At a news conference, she said the slowdown is “appropriate” after strong growth last year as the U.S. emerged from the pandemic.
“This report indicates an economy that is transitioning to more steady, sustainable growth,” Ms. Yellen said. “That’s to be expected given how rapidly the economy grew when it was recovering from the pandemic and all of those job losses.”
Ms. Yellen said she didn’t want to get into “a semantic battle, agreeing that most consumers are worried about the economy due to inflation, whether or not the conditions meet the technical definition of a recession.
“I think their biggest concern is with inflation and high prices,” she said. “They feel they can’t afford to put gas in their gas tank. … The discomfort that households feel, it’s not because of the job market. Jobs are readily available.”
She noted that the unemployment rate is low and that business bankruptcies are relatively low, factors that are not found in recessions.

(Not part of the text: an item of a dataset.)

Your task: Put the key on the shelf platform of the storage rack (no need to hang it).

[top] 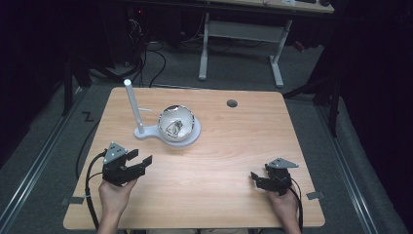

“Most economists and most Americans have a similar definition of recession: substantial job losses and mass layoffs, businesses shutting down, private-sector activity slowing considerably, family budgets [that] are under immense strain, a broad-based weakening of our economy,” she said. “That is not what we’re seeing right now. When you look at the economy, job creation is continuing, household finances remain strong. Consumers are spending, and businesses are growing.”